A PIQUANTLY prejudiced picture of amatory habits in the late Elizabethan age is to be found in the works of those industrious 'anatomists' and pamphleteers, misogynists all, who were carried on the rising tide of Puritanism-though not all were Puritans. Some were humourless denunciators, some tongue-in-cheek moralists, others were scandalously amused observers. All had an alert eye for 'embared breasts', 'turgent paps' and similar anatomical immodesties.

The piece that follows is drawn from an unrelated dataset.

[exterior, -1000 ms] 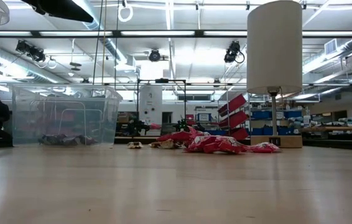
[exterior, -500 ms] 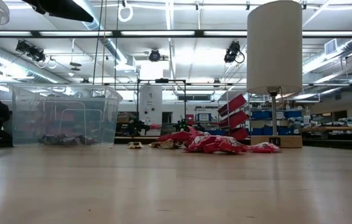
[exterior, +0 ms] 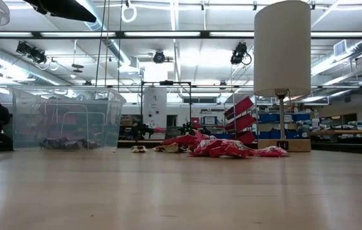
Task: Sort candy
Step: Put the gold chocolate into the bottom right transparent bin
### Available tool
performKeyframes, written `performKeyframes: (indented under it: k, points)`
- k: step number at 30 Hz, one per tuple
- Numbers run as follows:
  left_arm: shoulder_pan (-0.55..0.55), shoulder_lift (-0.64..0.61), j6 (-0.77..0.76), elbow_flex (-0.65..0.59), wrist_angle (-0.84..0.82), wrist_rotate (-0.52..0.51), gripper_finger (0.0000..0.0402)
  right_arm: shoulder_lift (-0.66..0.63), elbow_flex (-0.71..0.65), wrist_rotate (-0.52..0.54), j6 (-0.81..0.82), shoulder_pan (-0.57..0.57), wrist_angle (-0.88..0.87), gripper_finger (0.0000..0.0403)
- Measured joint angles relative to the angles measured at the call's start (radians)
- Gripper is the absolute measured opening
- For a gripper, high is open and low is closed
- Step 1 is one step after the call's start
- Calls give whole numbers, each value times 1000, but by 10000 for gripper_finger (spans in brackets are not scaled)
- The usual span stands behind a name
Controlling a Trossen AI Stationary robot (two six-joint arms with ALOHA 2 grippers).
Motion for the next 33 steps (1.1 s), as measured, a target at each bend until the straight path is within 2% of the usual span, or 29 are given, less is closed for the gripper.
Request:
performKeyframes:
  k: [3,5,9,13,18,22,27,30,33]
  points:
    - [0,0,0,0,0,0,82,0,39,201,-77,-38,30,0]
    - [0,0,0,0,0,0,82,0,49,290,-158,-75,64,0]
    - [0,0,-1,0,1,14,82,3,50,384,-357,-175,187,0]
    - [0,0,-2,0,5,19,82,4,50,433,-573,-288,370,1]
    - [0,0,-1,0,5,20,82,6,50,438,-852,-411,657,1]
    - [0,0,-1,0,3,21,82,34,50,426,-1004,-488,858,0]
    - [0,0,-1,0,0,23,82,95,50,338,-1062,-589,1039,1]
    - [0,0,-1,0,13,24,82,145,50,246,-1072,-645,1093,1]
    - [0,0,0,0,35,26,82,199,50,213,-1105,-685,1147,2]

In The School of Abuse Stephen Gosson professes to be shocked by the picking-up which goes on at the theatre, that "market of bawdry'. There is far too much 'wallowing in ladies' laps', he complains; and the attentions lavished on women by their escorts are Ovidian in their assiduity. You shall see such heaving and shoving, such itching and shouldering, to sit by women; such care for their garments that they be not trod on; such eyes on their laps that no chips lie in them; such pillows to their backs that they take no hurt ... such giving them pippins to pass the time ... such ticking, such toying, such smiling, such winking and such manning them home. . . .
Philip Stubbes is more worried about goings-on in gardens, especially those with high walls around. Some gardens, he says in The Anatomy of Abuses, are 'no better than the stewes'. They contain banqueting houses with galleries, turrets 'and what not else ... sumptuously erected; wherein they may (and doubtless do) many of them play the filthy persons. And for that their gardens are locked, some of them have three or four keys apiece, whereof one they keep for themselves, the other their paramours have to go in before them, lest haply they might be perceived. . . .'
Although he admits there are well-regulated gardens frequented by well-behaved women, Stubbes seems convinced that most men who meet their sweethearts in gardens do so in order to 'receive their wicked desires'.
The sight of young couples courting clearly nauseates Stubbes. He deplores how 'every sawcy boy of ten, fourteen, sixteen or twenty years' is intent to catch a woman and marry her, with no fear of God. Nothing matters except that each shall have 'his pretty pussie to huggle withal', even if the result is beggary ever afterwards.
In May Day celebrations Stubbes sees only an excuse to ‘blow up Venus coale'. Out of the scores of maidens who go into the woods on these occasions only a third (he estimates) return home undefiled. As for the scenes round the maypole on the village green: '. . . what clipping, what culling, what kissing and bussing, what smouching and slabbering one of another, what filthy groping and unclean handling is not practised in these dancings?' And not less demoralizing than dancing is music:
If you would have your son soft, womanish, unclean, smooth-mouthed, affected to bawdry, scurrility, filthy rimes and unseemly talking; briefly if you would have him, as it were, transnatured into a woman or worse and inclined to all kinds of whoredom and abomination, set him to dancing school and to learn Musick, and then you shall not fail of your purpose. And if you would have your daughter whezith, bawdy and unclean and a filthy speaker and such-like, bring her up in music and dancing and, my life for yours, you have won the goal.